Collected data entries
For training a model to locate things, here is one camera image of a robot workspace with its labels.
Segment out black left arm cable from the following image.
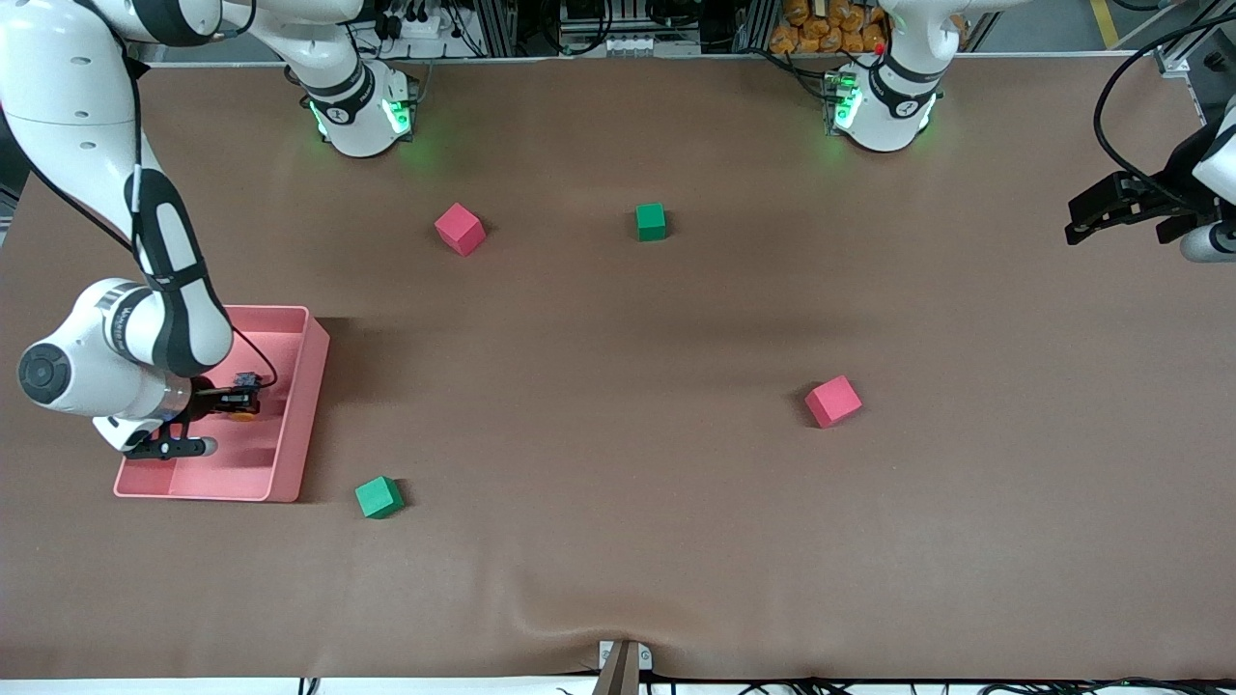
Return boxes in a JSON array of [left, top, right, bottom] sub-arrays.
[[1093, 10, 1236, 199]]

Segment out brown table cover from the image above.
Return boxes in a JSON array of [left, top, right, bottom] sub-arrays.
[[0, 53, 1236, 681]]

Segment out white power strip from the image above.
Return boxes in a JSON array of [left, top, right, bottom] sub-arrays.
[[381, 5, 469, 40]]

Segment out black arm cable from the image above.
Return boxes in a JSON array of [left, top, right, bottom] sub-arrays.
--
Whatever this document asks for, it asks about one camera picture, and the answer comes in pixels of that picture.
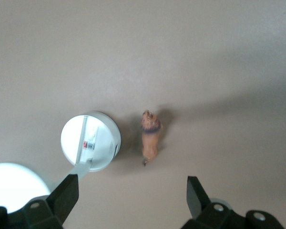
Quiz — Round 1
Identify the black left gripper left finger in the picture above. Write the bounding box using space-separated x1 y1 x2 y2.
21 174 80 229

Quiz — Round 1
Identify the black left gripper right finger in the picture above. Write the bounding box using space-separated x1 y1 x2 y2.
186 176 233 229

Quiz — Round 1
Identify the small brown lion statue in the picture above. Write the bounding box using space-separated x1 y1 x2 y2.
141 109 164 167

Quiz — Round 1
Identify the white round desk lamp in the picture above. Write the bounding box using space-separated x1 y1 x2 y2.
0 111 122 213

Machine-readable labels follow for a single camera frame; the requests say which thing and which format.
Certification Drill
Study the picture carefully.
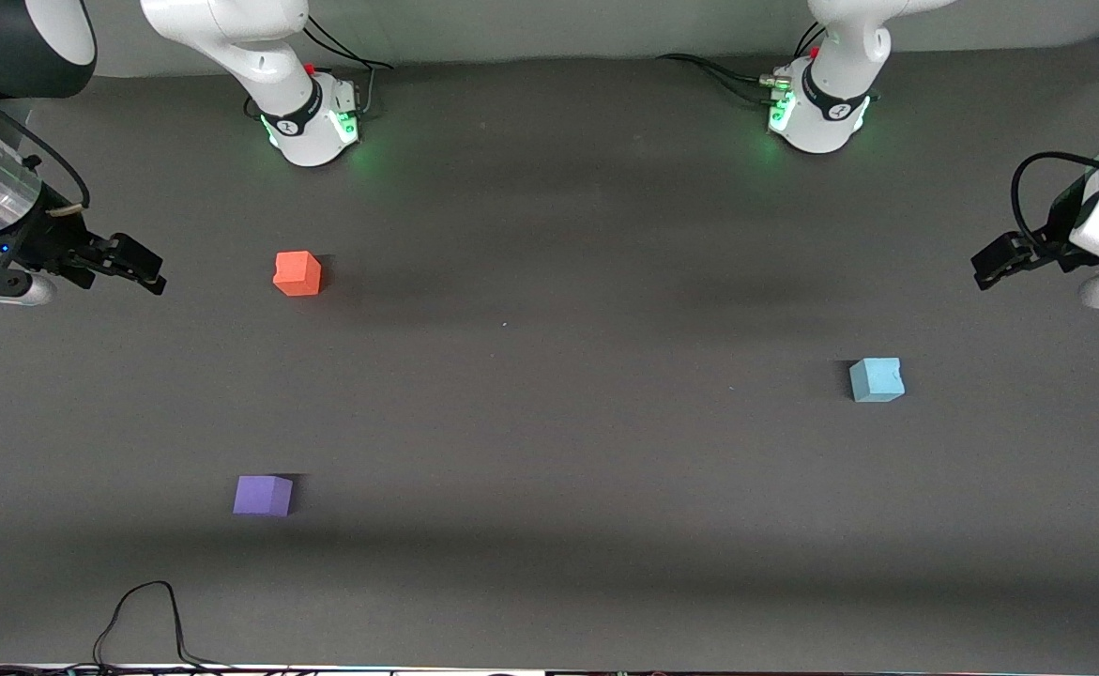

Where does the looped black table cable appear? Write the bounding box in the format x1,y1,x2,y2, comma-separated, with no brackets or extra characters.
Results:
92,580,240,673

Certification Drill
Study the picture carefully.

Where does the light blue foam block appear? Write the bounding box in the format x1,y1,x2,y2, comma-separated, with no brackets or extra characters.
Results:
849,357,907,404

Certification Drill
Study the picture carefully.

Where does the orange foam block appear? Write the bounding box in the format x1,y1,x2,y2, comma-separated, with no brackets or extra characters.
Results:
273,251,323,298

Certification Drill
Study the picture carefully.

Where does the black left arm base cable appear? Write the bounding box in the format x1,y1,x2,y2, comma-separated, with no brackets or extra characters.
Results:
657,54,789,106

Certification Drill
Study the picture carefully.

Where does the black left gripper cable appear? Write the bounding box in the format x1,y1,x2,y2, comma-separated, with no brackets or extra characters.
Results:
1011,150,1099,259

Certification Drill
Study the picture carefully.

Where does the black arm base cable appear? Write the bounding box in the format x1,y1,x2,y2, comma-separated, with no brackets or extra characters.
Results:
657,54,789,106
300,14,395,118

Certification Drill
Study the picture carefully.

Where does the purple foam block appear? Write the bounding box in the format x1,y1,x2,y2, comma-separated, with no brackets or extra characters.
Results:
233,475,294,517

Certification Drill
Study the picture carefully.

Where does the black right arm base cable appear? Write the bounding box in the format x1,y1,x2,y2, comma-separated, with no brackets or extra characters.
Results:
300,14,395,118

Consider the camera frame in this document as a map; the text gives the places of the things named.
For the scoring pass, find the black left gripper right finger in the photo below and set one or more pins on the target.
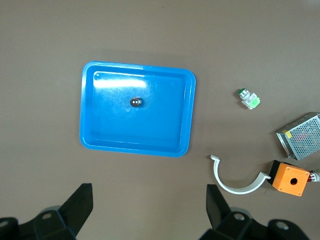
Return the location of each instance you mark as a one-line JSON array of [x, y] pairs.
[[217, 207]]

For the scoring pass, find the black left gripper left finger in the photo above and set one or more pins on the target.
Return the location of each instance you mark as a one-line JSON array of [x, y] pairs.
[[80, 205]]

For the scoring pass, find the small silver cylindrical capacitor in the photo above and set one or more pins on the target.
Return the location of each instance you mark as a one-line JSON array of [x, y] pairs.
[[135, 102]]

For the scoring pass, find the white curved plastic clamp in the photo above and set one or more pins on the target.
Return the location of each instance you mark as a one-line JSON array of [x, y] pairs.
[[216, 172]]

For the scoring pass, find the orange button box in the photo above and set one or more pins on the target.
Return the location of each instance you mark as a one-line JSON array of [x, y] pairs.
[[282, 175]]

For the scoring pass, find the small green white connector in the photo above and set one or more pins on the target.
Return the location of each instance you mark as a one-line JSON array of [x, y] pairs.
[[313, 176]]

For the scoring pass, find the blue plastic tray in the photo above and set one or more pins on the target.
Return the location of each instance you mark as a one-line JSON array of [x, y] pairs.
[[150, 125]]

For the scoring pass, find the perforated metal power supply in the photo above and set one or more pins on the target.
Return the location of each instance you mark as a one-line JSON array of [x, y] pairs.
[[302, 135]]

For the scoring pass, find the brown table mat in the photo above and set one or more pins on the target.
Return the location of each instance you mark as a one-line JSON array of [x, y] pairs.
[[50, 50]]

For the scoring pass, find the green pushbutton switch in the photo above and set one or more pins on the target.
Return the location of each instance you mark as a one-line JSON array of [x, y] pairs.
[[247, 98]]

◆ Required action ◆
Although the records hold pictures, the copy must not; give again exactly the lines from the one with "Where does the orange" through the one with "For the scoring pass, find the black left gripper left".

◆ Written answer ◆
Where does the orange foam block appear? Write the bounding box in the format x1,y1,x2,y2, comma-separated, with no brackets or extra characters.
Results:
273,251,323,298

Certification Drill
Study the picture carefully.

Where does the black left arm base cable appear? Write the bounding box in the format x1,y1,x2,y2, comma-separated, with no brackets or extra characters.
Results:
657,54,789,106

Certification Drill
Study the picture carefully.

Where does the black left gripper cable appear? Write the bounding box in the format x1,y1,x2,y2, comma-separated, with no brackets or extra characters.
Results:
1011,150,1099,259

Certification Drill
Study the picture carefully.

Where does the black arm base cable appear? Write the bounding box in the format x1,y1,x2,y2, comma-separated, with no brackets or extra characters.
Results:
657,54,789,106
300,14,395,118

Certification Drill
Study the picture carefully.

Where does the purple foam block appear? Write the bounding box in the format x1,y1,x2,y2, comma-separated, with no brackets or extra characters.
Results:
233,475,294,517

Certification Drill
Study the picture carefully.

Where does the black right arm base cable appear? Write the bounding box in the format x1,y1,x2,y2, comma-separated, with no brackets or extra characters.
Results:
300,14,395,118

Consider the camera frame in this document as a map; the text gives the places of the things named.
For the scoring pass, find the black left gripper right finger in the photo below and set one or more pins on the target.
Return the location of each instance you mark as a one-line JSON array of [x, y] pairs.
[[217, 207]]

For the scoring pass, find the black left gripper left finger in the photo above and set one or more pins on the target.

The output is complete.